Speaking of creating music—-I often think ofcomposing music as preparing a meal, where one works to put in as much nourishment—substance—as one can. We’ve all heard of “Soul Food,” a term usually with the traditional culture of Black folks in the Deep South. Really though, that quality of “soul” can be found in any ethnic cooking. If you grew up on meals prepared by Italian grandmothers and mothers, you know what I mean. It refers to food prepared by someone putting their heart and “soul” into it, where there’s an intangible quality, unquantifiable, indefinable, irreproducible from a written recipe. It’s called nourishment, There’s substance to it. One feels satisfied, nurtured, even, after partaking of such fare.
I believe that it’s the same with creative work. One strives to fill each song or composition with substance—nourishment. Listeners can feel when someone has put heart and soul into the music. It seems too often that there is less and less substance—nourishment—in everything these days, whether it’s music, food, or sundry items that fill shelves in stores. Yet, at the same time, people hurt for want of that something real. It’s been said, “Man does not live by bread alone.” It’s evident he craves nourishment on a deeper level.
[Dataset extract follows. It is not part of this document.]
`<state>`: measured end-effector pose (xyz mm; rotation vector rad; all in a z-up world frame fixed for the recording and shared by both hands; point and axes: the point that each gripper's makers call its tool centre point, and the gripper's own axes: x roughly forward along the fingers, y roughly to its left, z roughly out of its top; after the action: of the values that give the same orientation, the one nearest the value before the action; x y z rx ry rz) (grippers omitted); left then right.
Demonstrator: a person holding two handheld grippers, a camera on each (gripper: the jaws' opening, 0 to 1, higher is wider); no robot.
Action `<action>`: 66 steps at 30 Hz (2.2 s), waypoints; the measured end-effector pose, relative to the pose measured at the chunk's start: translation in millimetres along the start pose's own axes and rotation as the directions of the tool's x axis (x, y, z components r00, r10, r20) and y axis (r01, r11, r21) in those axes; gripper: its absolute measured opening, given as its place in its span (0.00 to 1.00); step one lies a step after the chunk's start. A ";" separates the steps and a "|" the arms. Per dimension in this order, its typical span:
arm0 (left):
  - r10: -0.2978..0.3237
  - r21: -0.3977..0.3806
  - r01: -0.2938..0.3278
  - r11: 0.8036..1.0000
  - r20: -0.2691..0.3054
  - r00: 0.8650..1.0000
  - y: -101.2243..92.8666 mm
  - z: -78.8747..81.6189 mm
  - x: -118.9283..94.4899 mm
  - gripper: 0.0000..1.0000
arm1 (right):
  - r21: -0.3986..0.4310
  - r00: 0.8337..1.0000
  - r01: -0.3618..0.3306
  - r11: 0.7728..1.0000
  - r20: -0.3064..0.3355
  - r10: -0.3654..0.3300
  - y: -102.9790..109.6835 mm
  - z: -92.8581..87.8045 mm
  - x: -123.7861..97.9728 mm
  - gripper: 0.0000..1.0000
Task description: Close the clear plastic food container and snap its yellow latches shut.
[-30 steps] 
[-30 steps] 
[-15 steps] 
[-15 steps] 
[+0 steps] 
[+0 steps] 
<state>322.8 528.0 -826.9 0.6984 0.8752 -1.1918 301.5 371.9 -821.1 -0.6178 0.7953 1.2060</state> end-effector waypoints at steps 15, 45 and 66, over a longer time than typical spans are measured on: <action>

And so, without getting too “high falluting” about it, I aspire, and I believe that all persons engaged in creative pursuits should aspire, to offer fare filled with real substance to their listeners. I don’t write songs oriented to a formula, aiming for a particular “market,” (Sure, people do that and make a good living at it, sometimes an incredible living, and that’s OK.), but rather I’ve striven as best I could to write what comes to me and to make it real.